When I was a very young girl in Sunday School, I had to memorize Psalm 23, though at the time it was referred to as The Twenty-Third Psalm. I memorized it in the King James Version, and I still think of it that way. Like most verses I memorized in the KJV, it always seems a little odd to read them in a different version. But I think it’s a very good practice to look at scripture in different versions, especially if you are familiar with it, because new wording may make you look at the passage a little differently. Such is the case for me with Psalm 23.

It started with thinking about Bella, a friend’s 9 month old daughter with stage 3 cancer—thoracic neuroblastoma. The Lord gave me a vision of my friend and her baby walking through a dark valley, and the assurance that they would reach the other side. But the only way out of the valley was to walk through it; there was no way around.

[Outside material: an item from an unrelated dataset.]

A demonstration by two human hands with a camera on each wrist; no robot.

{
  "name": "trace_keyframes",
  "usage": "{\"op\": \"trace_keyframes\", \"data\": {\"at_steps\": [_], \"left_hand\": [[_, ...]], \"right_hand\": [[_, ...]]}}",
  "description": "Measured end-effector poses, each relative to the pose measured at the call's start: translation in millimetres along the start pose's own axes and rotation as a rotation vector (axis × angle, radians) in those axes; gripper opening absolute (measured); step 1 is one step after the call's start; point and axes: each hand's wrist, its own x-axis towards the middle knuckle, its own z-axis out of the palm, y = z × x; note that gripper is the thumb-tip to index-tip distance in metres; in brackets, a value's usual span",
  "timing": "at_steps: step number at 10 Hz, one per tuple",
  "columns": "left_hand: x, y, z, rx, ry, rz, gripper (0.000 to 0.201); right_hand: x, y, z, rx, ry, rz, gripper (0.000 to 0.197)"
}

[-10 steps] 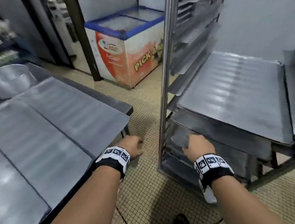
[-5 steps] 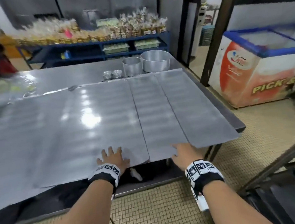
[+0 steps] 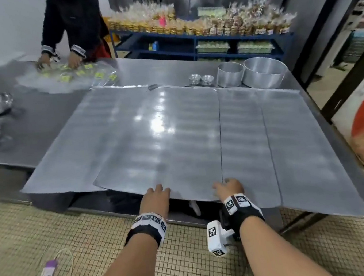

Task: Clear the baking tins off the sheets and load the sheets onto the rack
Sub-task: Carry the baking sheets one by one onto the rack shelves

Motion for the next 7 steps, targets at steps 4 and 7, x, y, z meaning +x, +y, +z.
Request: {"op": "trace_keyframes", "data": {"at_steps": [4, 7], "left_hand": [[-21, 13, 1, 0.258, 0.003, 0.255, 0.052], [-25, 18, 3, -0.571, 0.028, -0.028, 0.032]], "right_hand": [[27, -4, -15, -0.027, -0.094, 0.111, 0.035], [36, 3, -23, -0.076, -0.099, 0.132, 0.057]]}}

We all have different circumstances in our lives that could be regarded as our dark valley. Injuries, job loss, family breakdown, house fires, natural disasters… the list of tragedies we might face in our lifetime could go on and on. And in many cases there is nothing we can do to avoid them. So how do we make it through? We let the Lord be our shepherd and lead us. Now I see Psalm 23 as a journey. I am walking through the valley, but with my shepherd beside me, I will lack nothing. I will be protected and have no reason to fear. One day I will be victorious, and, like the psalmist, instead of being pursued by my enemies, I will be pursued by God’s goodness and faithfulness. And you can be sure that I will enjoy my final destination.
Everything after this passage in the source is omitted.